Publié le  - Modifié le  | Le Point.fr
Depuis près de quarante ans, la sociologie, parce qu'elle cherche à comprendre, est accusée de justifier ou d'excuser aussi bien la délinquance ou les crimes que les incivilités ou l'absentéisme scolaire. Depuis les attentats, la charge se fait plus dure. « J'en ai assez de ceux qui cherchent en permanence des excuses culturelles ou sociologiques à ce qui s'est passé », déclarait Manuel Vallsle 26 novembre dernier. Le 9 janvier, un an après la tuerie de l'Hyper Cacher, il dénonçait : « Expliquer, c'est déjà vouloir un peu excuser. » Bernard Lahire, professeur de sociologie à l'École normale supérieure de Lyon, remet les pendules à l'heure dans un petit ouvrage limpide, Pour la sociologie. Et pour en finir avec une prétendue « culture de l'excuse ». Un plaidoyer pour sa discipline à destination du grand public.
Le Point.fr : Pourquoi les détracteurs de la sociologie entendent-ils « excuser » quand les sociologues parlent de « comprendre » ?

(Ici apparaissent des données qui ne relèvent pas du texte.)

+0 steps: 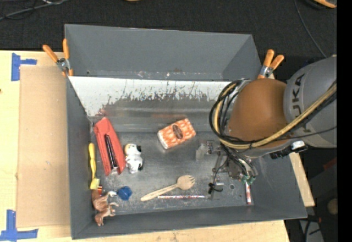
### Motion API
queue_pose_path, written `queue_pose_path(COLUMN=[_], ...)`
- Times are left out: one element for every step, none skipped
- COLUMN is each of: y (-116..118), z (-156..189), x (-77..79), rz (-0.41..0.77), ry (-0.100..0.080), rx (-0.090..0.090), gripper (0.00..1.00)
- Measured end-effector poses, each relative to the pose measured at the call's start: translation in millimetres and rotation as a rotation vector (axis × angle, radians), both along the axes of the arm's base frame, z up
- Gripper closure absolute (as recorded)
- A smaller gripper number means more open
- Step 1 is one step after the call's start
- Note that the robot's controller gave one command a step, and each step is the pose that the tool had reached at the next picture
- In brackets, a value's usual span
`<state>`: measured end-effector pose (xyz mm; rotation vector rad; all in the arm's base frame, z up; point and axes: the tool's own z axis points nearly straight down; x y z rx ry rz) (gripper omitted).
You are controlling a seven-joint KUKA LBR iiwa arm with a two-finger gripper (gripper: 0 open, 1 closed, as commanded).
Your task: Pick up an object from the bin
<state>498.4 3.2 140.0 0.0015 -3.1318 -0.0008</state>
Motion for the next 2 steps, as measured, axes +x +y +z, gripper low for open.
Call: queue_pose_path(y=[0, 29], z=[3, -73], x=[2.0, -4.1], rz=[0.000, -0.026], ry=[-0.008, 0.002], rx=[0.000, 0.001], gripper=[0.00, 0.00])
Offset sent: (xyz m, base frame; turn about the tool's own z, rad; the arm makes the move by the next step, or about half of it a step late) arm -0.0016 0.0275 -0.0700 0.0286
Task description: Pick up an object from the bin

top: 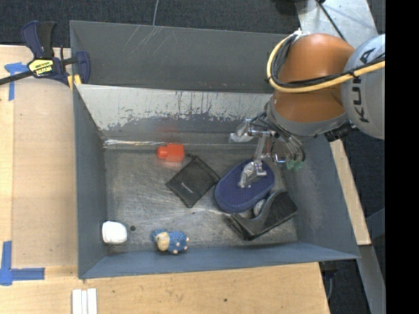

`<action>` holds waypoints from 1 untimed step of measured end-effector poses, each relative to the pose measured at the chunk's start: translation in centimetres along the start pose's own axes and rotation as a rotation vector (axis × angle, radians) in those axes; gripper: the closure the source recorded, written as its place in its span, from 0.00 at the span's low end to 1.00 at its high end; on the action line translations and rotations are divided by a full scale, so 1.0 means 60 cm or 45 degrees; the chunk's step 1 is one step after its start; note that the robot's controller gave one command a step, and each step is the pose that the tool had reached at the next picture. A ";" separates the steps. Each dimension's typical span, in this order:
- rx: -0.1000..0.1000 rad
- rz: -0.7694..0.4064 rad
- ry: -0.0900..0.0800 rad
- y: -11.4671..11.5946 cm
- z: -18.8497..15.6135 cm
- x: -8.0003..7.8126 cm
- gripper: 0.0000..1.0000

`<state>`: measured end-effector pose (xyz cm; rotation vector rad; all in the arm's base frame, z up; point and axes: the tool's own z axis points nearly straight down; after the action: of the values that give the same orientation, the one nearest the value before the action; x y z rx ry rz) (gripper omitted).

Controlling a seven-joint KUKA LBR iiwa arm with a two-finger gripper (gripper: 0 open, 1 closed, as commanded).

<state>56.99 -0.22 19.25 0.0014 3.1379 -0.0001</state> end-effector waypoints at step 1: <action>-0.004 -0.013 -0.002 -0.034 0.175 -0.048 0.00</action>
Offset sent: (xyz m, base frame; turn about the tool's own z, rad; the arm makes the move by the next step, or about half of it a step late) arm 0.0280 -0.0230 -0.1225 -0.0104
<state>59.90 -2.24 8.76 -0.0145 3.1362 0.0050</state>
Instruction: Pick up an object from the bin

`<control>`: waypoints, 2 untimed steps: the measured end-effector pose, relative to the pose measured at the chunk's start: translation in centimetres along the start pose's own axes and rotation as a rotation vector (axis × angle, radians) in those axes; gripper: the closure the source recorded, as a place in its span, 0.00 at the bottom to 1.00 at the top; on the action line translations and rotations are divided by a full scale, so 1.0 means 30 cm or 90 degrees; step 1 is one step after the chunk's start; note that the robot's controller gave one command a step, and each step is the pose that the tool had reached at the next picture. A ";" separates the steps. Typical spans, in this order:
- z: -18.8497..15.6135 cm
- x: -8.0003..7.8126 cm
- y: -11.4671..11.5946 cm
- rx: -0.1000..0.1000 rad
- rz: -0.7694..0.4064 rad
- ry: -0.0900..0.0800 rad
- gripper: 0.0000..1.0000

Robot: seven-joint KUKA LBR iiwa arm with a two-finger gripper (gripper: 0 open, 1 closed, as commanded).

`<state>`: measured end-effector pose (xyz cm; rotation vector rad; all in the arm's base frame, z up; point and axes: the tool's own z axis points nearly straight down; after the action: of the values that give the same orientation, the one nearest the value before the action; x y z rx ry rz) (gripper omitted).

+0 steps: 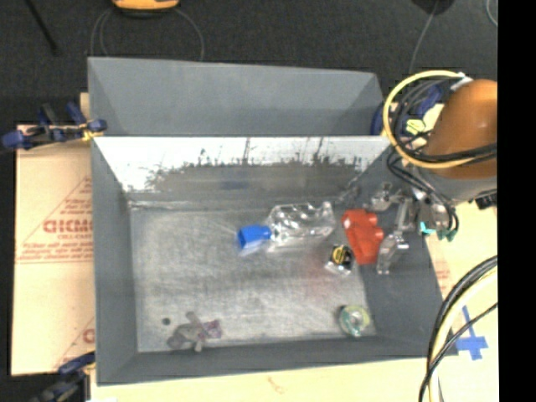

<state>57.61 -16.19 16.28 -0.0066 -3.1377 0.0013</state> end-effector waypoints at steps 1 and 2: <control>0.297 -0.184 0.007 0.003 -0.111 -0.008 0.00; 0.286 -0.186 0.008 0.003 -0.112 -0.009 1.00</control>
Offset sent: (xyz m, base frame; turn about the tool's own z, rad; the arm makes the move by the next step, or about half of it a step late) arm 0.0527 0.0048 -0.0899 -0.1761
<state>63.16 -15.98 7.69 0.2711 -3.1403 0.0091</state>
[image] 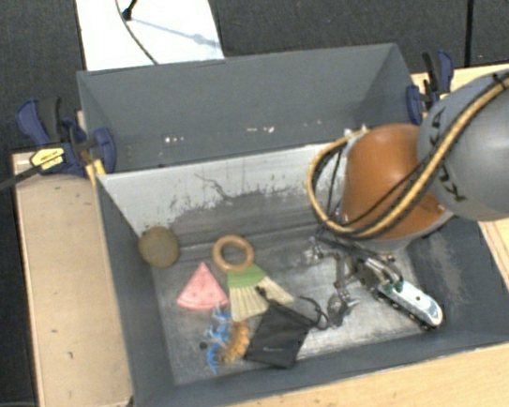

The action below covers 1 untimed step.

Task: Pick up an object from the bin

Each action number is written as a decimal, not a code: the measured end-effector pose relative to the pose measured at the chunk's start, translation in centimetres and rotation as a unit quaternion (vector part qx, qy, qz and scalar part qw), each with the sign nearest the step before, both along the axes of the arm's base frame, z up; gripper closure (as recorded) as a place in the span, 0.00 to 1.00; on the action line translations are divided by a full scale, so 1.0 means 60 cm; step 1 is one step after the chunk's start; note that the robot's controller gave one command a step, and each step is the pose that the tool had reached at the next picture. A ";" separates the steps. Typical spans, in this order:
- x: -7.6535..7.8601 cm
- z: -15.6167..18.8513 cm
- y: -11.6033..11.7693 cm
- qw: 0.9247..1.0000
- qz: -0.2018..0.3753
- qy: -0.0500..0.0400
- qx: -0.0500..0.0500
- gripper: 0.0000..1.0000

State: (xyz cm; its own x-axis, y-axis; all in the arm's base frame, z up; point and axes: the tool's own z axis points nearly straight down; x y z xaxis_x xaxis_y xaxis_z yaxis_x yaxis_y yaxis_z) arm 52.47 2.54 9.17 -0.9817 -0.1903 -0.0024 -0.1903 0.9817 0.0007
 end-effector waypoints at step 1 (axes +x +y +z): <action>0.000 0.000 0.000 1.000 0.000 0.000 0.000 1.00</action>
Offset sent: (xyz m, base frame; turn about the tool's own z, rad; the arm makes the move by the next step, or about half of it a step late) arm 0.0000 0.0000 0.0000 0.0000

Bernard Lahire : Cela est rendu possible par la pluralité des usages du mot compréhension. Nous disons souvent à des gens « je te comprends » pour dire « je me mets à ta place et je suis de tout cœur avec toi ». Quand un sociologue dit qu'il essaie de comprendre une situation ou un acte, un acte terroriste ou criminel par exemple, il n'est pas en train de dire « je me mets à la place de leurs auteurs et je suis de tout cœur avec eux ». La polysémie du mot « comprendre » est exploitée par ceux qui n'aiment pas la sociologie.

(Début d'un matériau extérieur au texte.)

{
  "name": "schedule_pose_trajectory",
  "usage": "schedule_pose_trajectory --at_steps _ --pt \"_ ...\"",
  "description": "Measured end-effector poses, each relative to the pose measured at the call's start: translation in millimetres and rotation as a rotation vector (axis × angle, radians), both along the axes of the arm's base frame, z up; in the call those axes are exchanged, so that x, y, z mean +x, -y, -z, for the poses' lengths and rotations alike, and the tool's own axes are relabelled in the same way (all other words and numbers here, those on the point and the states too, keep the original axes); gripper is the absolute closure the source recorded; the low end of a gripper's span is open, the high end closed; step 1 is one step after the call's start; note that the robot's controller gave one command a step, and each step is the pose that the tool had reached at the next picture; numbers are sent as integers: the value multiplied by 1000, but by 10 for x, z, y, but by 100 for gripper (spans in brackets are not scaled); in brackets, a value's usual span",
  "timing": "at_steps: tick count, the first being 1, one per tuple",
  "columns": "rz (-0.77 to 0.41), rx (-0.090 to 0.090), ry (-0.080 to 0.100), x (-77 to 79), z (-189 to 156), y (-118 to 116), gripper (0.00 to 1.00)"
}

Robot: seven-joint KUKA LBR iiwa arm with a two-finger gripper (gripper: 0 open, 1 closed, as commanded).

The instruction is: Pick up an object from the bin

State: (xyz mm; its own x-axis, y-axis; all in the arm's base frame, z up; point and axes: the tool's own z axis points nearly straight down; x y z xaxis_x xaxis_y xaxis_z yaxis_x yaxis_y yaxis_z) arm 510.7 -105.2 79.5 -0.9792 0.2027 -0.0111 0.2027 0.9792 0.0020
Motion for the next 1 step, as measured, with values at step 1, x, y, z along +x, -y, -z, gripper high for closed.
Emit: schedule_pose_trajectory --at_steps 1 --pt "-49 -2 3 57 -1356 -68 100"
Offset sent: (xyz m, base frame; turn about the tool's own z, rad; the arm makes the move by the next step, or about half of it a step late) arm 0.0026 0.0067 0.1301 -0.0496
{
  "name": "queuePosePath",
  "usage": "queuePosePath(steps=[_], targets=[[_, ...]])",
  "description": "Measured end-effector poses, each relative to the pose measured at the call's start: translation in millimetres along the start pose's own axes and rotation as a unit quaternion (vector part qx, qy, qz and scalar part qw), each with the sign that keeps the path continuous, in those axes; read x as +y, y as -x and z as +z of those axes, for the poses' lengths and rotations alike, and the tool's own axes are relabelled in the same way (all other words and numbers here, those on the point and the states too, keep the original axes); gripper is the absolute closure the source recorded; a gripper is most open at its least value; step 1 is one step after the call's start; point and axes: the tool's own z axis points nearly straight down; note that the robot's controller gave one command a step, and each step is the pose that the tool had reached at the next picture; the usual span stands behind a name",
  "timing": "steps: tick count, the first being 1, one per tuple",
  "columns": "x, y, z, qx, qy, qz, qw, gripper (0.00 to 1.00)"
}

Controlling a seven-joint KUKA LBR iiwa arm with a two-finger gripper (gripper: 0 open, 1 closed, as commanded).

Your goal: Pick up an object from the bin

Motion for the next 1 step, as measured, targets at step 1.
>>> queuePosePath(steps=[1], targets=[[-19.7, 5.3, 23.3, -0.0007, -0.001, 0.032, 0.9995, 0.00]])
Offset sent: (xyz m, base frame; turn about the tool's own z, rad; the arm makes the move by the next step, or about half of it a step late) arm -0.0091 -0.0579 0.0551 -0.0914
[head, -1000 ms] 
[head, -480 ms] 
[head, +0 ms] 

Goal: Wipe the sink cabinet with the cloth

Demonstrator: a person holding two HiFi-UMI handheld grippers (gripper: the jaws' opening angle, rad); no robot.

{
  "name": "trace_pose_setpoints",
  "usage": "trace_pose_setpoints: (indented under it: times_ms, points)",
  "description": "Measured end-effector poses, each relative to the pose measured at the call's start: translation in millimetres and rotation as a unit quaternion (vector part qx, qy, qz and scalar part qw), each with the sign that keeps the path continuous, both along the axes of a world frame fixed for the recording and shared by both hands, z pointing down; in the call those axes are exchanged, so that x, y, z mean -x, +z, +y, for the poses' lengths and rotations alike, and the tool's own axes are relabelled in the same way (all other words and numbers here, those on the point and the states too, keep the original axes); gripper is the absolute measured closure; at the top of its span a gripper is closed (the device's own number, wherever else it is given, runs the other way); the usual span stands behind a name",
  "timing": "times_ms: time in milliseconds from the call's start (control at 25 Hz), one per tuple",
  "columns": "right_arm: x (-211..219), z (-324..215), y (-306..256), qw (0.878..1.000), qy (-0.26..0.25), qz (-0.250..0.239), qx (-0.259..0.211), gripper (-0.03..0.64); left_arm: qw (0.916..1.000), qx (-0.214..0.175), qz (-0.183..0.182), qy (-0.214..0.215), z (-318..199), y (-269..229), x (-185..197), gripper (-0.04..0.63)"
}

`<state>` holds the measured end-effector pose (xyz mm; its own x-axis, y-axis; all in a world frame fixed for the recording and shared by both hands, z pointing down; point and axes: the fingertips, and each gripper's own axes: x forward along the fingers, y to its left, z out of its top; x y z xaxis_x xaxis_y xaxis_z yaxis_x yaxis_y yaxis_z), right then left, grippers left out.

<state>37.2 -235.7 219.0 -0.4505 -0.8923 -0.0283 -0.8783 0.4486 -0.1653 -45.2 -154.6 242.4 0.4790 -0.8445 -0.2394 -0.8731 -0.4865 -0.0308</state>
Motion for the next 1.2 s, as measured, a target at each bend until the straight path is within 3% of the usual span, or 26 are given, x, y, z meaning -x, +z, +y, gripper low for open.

Les sciences du monde social contextualisent l'action humaine et mettent en relation cette action avec des actions passées ou présentes. Ce qui d'ordinaire est regardé de façon isolée est considéré dans un tissu de relations. Contextualiser consiste à tisser des liens entre un élément central (un fait, un acte…) qu'on cherche à comprendre et une série d'éléments tirés de la réalité qui l'encadre et lui donne sens. Penser que chercher les contextes, les causes ou les probabilités d'apparition d'un phénomène revient à excuser, au sens de disculper ou d'absoudre les individus, relève de la confusion des perspectives. Ceux qui ramènent la sociologie à une culture de l'excuse confondent deux plans bien distincts : le premier plan, non normatif, est propre à la connaissance scientifique ; le second, normatif, est propre à la justice, à la police, à la prison.
De là une confusion entre juger et comprendre, entre droit et sociologie ?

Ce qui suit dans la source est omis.